Task objective = Using the data below, return word for word every line from the one holding "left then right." down to the one holding "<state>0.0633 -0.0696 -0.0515". Leave pictures out.

Data =
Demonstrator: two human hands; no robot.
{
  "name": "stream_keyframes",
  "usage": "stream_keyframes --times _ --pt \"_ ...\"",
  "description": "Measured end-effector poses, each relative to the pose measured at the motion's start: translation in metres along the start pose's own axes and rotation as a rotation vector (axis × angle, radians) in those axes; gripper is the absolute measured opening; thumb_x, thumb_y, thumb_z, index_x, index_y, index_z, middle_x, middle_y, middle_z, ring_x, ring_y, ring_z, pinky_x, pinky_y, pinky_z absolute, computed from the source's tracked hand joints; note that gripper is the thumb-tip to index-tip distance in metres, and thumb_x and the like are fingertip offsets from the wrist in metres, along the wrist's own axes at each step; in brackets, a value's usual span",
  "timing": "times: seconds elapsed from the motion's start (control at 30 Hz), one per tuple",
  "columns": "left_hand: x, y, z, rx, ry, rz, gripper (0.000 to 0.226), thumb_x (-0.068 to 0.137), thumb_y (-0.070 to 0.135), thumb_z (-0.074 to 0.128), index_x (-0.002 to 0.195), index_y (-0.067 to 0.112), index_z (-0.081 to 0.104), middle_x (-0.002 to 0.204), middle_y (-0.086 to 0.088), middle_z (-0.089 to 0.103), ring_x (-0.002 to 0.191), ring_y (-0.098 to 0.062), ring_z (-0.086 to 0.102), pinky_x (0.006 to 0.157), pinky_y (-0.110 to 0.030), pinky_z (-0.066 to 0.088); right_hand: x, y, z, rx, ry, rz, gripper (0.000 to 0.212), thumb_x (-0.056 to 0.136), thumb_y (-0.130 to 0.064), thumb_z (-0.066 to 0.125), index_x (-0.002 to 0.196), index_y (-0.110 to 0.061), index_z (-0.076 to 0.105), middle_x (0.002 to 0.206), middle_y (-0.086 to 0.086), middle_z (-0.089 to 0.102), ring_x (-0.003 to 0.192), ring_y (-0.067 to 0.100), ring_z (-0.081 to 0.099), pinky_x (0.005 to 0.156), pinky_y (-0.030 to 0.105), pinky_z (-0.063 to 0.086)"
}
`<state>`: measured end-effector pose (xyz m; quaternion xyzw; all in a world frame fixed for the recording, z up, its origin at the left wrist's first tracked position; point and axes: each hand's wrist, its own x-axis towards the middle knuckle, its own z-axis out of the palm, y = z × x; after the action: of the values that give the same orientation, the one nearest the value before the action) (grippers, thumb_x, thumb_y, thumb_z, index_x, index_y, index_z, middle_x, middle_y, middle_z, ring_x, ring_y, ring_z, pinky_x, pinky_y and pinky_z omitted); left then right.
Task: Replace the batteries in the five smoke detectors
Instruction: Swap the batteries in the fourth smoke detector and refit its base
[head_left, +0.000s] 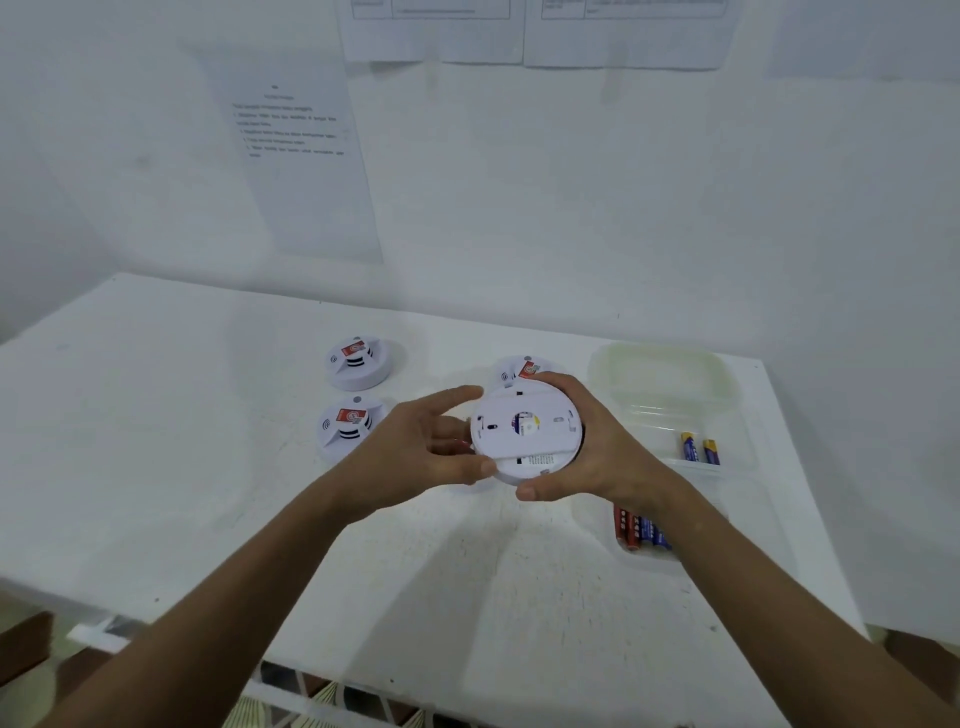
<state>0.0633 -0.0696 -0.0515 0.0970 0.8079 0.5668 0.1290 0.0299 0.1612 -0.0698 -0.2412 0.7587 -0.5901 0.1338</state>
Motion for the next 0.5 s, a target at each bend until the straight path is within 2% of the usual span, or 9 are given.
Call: stream_keyframes --times 0.07,0.2,0.27,0.33,0.37,0.5 --pt "-0.002 -0.001 -0.003 -0.025 0.022 0.005 0.07 0.075 0.014 0.081 0.134 0.031 0.049 0.105 0.005 0.074 0.096 -0.014 0.071 0.087 -0.031 0.057 0.003 0.0 0.005 -0.064 0.012 0.022 0.099 0.053 -0.005 0.095 0.135 -0.023 0.042 0.125 -0.016 0.055 0.117 0.002 0.054 0.088 0.021 0.052" --pt "-0.003 -0.001 -0.014 -0.051 0.079 0.01 0.067 0.075 0.012 0.08 0.135 0.026 0.052 0.102 0.003 0.074 0.089 -0.017 0.071 0.081 -0.033 0.059 0.013 -0.004 0.012 -0.368 0.039 0.008 0.102 0.051 -0.035 0.096 0.133 -0.039 0.034 0.132 -0.02 0.038 0.118 0.005 0.044 0.096 0.027 0.047" --pt "-0.004 0.0 -0.019 -0.052 0.082 0.039 0.063 0.077 0.013 0.078 0.134 0.024 0.053 0.103 0.004 0.074 0.093 -0.016 0.07 0.085 -0.032 0.057 0.016 -0.006 0.014 -0.431 0.0 -0.007 0.106 0.054 -0.042 0.09 0.141 -0.037 0.03 0.137 -0.02 0.032 0.12 0.008 0.04 0.095 0.023 0.044" --pt "-0.006 0.001 -0.023 -0.086 0.09 0.062 0.058 0.078 0.011 0.076 0.13 0.025 0.055 0.105 0.006 0.073 0.095 -0.014 0.069 0.087 -0.028 0.056 0.02 -0.008 0.016 -0.428 -0.041 -0.018 0.107 0.056 -0.04 0.088 0.144 -0.036 0.028 0.136 -0.019 0.035 0.117 0.007 0.044 0.088 0.012 0.043" --pt "-0.006 0.0 -0.025 -0.096 0.095 0.071 0.056 0.078 0.012 0.076 0.128 0.027 0.056 0.107 0.007 0.072 0.096 -0.014 0.068 0.086 -0.027 0.056 0.021 -0.007 0.018 -0.395 -0.057 -0.011 0.104 0.058 -0.034 0.09 0.142 -0.037 0.029 0.134 -0.017 0.039 0.114 0.009 0.048 0.086 0.012 0.047" --pt "-0.008 -0.007 -0.032 -0.002 0.081 0.069 0.066 0.074 0.021 0.081 0.13 0.037 0.052 0.121 0.014 0.063 0.106 -0.01 0.064 0.084 -0.025 0.056 0.022 -0.008 0.023 -0.12 -0.082 0.027 0.093 0.061 -0.01 0.087 0.133 -0.033 0.033 0.124 -0.014 0.051 0.112 0.01 0.058 0.091 0.027 0.055"
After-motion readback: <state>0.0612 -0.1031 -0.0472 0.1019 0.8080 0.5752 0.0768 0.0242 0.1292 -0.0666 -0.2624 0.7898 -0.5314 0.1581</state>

Exercise result =
`<state>`: measured end-effector pose (xyz m; quaternion xyzw; all in a world frame fixed for the recording, z up, its origin at the left wrist's first tracked position; point and axes: each hand's wrist, its own x-axis towards the middle knuckle, its own z-axis out of the palm, y = z × x; after the action: of the values that give the same orientation, the one nearest the value before the action) (grippers, thumb_x, thumb_y, thumb_z, index_x, index_y, index_z, middle_x, middle_y, middle_z, ring_x, ring_y, ring_z, pinky_x, pinky_y and pinky_z omitted); left then right.
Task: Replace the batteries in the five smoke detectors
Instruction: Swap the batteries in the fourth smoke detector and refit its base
[head_left, +0.000s] 
<state>0.0633 -0.0696 -0.0515 0.0970 0.8079 0.5668 0.1290 0.0299 0.1612 -0.0698 -0.2412 0.7587 -0.5901 0.1338</state>

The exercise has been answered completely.